Further. Usually the filesystems we deal with are not structured, they simply store sequences of bytes. We have absolutely no real transactions. Those. on the one hand, we say that we have a transaction log, on the other hand, we do not have transactions in the sense of databases. And there is a problem with the continuity of block allocation on the disk.

The last 3 problems are now more or less solved, and the first 3 have not been solved, and they have not decided. Let's see it from the end.



The first is about data locality. The extents of the file systems help us, i.e. in modern file systems, they allocate space on the disk in fairly large chunks and solve the problem of the fact that our disk file block fragmentation is rather low.

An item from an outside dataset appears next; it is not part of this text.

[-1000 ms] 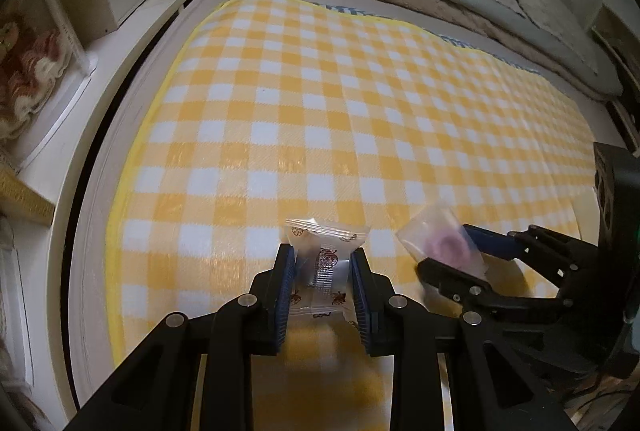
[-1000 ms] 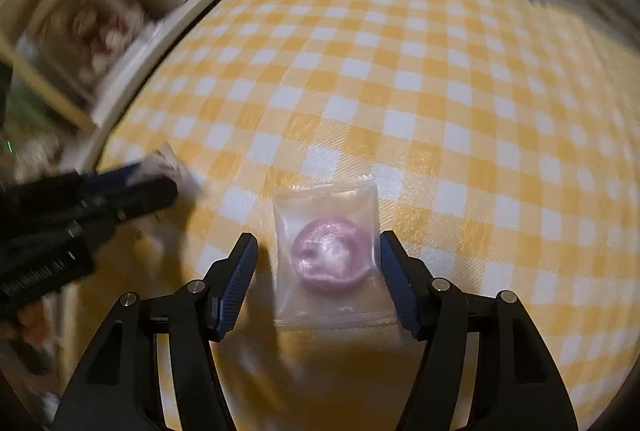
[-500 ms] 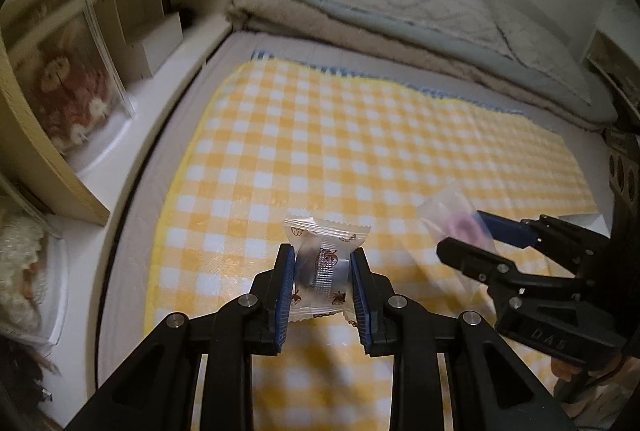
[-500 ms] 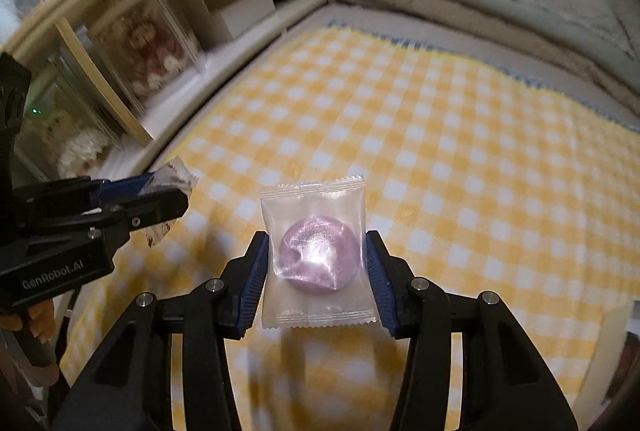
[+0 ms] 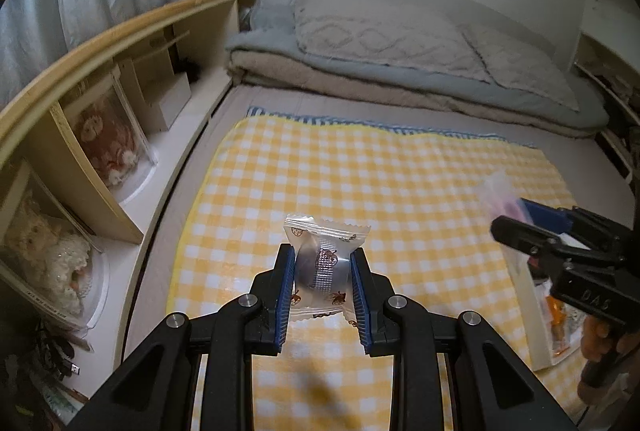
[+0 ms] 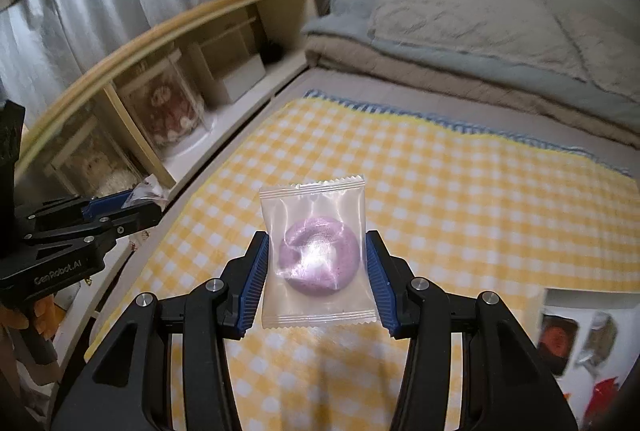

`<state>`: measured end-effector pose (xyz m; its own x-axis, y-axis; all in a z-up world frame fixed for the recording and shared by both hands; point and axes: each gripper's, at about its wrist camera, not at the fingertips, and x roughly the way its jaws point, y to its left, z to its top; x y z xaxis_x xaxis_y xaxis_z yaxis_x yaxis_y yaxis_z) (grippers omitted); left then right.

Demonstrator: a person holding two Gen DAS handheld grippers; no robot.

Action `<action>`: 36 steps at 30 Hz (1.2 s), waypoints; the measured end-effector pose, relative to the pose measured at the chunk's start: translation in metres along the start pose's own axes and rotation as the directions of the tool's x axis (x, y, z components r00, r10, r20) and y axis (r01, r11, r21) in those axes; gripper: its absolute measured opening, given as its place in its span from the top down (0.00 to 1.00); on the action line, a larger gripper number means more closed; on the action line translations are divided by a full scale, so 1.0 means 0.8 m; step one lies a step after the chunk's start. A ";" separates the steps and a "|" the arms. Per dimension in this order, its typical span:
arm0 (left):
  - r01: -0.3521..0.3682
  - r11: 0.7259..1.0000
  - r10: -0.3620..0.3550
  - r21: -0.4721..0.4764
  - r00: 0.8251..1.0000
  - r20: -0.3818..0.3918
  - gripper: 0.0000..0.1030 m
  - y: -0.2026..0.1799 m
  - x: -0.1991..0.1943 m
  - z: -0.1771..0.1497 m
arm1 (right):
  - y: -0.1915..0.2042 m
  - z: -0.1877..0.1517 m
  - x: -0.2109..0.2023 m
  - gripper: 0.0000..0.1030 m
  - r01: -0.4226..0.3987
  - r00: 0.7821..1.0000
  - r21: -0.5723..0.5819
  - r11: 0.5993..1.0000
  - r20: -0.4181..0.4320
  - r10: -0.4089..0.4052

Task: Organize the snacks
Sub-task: 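Lift and carry both candies over the white tray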

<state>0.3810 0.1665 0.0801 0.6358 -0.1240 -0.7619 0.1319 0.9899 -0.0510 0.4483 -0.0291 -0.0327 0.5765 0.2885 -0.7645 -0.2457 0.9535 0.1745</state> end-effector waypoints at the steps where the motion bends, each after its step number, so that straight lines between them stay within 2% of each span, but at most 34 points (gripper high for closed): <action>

Accordingly, the fallocate system call helps us here. If we create a large file, if we make a large write to a file, then we can reserve a sequential area on the disk and write data there.

Since our file systems not only allocate data to an extent, but they also address them, most file systems index their blocks through trees, through B-tree, hashtray, and the more data blocks they index, the lower this tree is. Accordingly, if they index large extent'y, then the trees are quite low. If we allocate a couple of fallocate files, then we have an even smaller index. Thus, in fact, we have a tree, which the file system has for addressing blocks, is very low, and this problem is leveled, too.



Now the most interesting thing is how transactions are processed. Here I schematically tried to draw what transaction processing in InnoDB looks like. Let's look at the fact that here we have two dirty pages that have 2 entries changed in red. And the most important thing for us is that InnoDB uses the so-called policy. steal and no-force, this means that these pages can be flushed with the disk at any time, i.e. until the moment of commit. This means that they are stolen, this is a steal-strategy, and no-force means that when you commit, it’s not necessary that you have all your data on the disk. So we use undo, redo log'i in order to roll back. Undo log - roll back the data that has been flushed to the commit, a transaction that has not yet committed itself, and redo to recover.

It is also interesting here that there is undo log - this is the basis on which multi-versioning works. And it stores old versions of the record. In general, for a database, its transactional I / O level should be aware of the record, i.e. we cannot implement a sufficiently flexible strategy of fashing without knowledge of the semantics of the data that we store, without knowledge of the record.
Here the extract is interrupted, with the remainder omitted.